Seguindo as orientações da Direção-Geral da Saúde (DGS) e a orientação conjunta DGS/DGEstE/ISS sobre o programa de rastreios laboratoriais para SARS-CoV-2, terá início, na semana de regresso ao ensino presencial, um processo de testagem nos estabelecimentos de educação e ensino, para os níveis acima identificados e que se prolongará ao longo do ano letivo. Como destaca a DGS, a utilização de testes rápidos de antigénio periódicos, na atual situação epidemiológica, “constitui uma medida adicional às medidas de prevenção da infeção, como o distanciamento, o uso de máscara, a ventilação dos espaços ou as medidas de higiene e etiqueta respiratória, visando uma retoma mais segura das atividades educativas e letivas presenciais”.

 

No mesmo Conselho de Ministros foram estabelecidas as medidas extraordinárias relativas a avaliação externa e conclusão de ciclos e níveis de ensino, destacando-se as seguintes informações:

 

  • O cancelamento das provas de aferição e das provas finais de ciclo do 9.º ano. 
  •  A conclusão do ensino secundário e o acesso ao ensino superior fazem-se exatamente nos mesmos termos do ano letivo passado.
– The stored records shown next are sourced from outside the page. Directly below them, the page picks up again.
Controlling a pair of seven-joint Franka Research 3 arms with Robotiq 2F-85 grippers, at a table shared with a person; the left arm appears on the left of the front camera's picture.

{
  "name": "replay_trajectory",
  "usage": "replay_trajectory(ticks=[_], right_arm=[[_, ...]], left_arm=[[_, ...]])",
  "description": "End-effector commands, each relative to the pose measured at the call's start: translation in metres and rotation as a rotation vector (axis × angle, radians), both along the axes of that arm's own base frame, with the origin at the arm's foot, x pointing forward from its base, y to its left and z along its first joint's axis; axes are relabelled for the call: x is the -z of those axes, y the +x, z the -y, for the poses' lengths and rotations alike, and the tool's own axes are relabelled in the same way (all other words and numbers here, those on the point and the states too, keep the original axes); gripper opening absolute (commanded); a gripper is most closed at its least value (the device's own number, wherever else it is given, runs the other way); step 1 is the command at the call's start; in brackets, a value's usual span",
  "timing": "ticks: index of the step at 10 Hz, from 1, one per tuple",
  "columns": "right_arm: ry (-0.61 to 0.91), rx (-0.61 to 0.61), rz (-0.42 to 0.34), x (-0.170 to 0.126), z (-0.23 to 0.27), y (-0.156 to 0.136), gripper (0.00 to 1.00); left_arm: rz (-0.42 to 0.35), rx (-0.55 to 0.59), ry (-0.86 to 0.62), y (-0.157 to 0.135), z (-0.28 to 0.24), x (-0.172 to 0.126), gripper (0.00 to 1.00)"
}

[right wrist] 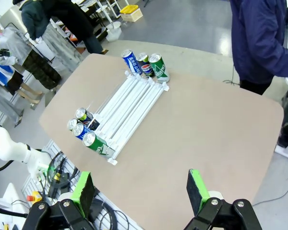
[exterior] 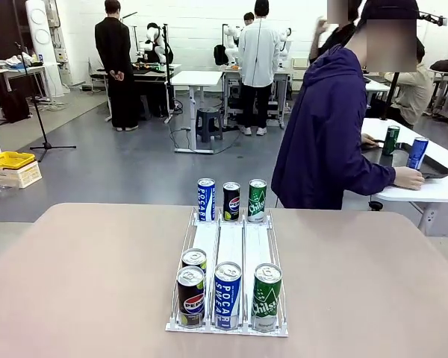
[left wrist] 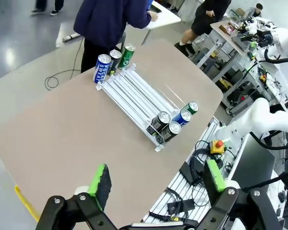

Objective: Retrieve and hand over the desired beverage to the person.
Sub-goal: Place the picked can on the Handle tray extended by the person.

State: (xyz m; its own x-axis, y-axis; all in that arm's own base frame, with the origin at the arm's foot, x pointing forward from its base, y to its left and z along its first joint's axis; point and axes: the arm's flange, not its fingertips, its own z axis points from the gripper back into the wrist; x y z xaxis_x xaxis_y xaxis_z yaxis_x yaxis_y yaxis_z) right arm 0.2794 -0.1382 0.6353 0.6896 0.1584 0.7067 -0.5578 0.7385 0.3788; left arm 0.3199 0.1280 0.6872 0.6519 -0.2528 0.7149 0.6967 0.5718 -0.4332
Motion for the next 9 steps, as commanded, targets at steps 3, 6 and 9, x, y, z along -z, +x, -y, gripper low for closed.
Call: replay_trajectory(ticks=[3, 6, 9], right_arm=[[0.026, -0.024, 0.021, -0.0002, -0.001, 0.0015, 1.0], [0.026, -0.024, 0.021, -0.0002, -0.001, 0.0015, 1.0], [0.026, -0.024, 0.021, -0.0002, -0.001, 0.0015, 1.0]], left_arm=[[-0.005, 0.001, 0.003, 0.0073, 0.0002, 0.0008, 1.0], [-0.005, 0.001, 0.003, 0.0073, 0.0002, 0.0008, 1.0], [-0.005, 0.001, 0.003, 0.0073, 0.0002, 0.0008, 1.0]])
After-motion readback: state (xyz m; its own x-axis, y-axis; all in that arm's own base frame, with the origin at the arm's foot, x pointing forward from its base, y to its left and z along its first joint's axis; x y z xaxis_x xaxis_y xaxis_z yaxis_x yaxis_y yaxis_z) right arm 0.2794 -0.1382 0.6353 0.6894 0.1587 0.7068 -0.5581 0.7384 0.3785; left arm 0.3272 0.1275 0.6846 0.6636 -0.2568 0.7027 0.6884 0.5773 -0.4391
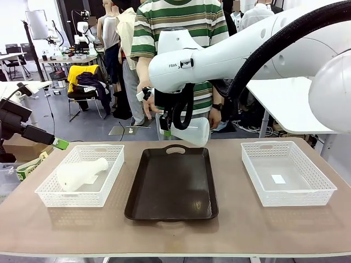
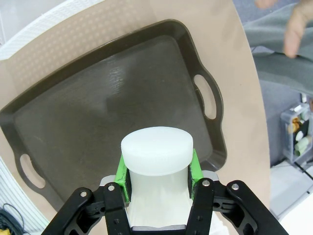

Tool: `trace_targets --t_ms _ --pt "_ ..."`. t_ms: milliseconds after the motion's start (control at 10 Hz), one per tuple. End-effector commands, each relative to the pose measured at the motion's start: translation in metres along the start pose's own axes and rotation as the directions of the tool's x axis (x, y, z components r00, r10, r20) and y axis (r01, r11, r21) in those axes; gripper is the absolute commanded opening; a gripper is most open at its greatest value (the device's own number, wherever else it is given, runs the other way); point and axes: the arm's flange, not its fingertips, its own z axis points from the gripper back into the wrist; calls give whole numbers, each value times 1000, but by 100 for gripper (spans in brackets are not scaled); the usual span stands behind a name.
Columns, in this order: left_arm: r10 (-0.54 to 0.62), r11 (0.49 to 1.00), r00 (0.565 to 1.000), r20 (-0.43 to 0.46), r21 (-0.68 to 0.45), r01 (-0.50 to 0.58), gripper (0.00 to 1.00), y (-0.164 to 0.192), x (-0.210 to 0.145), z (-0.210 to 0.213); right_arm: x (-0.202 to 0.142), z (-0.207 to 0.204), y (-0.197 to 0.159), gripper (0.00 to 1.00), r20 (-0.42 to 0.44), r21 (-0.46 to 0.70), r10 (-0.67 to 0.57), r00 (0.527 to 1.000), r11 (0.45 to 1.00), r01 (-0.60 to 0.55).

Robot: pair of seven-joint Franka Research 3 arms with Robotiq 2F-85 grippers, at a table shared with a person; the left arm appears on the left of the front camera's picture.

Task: Prepare the laboratory tools.
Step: Place the picked Big flask upright in the Handle tray as instructed by the person.

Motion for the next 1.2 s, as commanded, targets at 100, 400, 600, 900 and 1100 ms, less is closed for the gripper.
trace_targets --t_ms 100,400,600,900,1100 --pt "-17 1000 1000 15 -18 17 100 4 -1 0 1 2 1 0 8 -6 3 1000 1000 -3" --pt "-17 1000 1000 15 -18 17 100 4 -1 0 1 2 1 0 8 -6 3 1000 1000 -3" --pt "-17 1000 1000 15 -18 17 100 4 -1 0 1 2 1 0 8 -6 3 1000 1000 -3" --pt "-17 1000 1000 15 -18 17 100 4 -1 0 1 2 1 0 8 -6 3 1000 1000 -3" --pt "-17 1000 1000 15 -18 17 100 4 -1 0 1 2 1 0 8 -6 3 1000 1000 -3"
Ou seja:
    Os alunos terminam o ensino secundário com a classificação interna, isto é, não fazem exames para conclusão e certificação;
    Os alunos inscrevem-se e realizam apenas as provas de ingresso que pretendem.
  • No caso do Ensino Profissional e Artístico, admite-se a realização de Provas de Aptidão Profissional e Artística à distância, em caso de necessidade, e a prática simulada.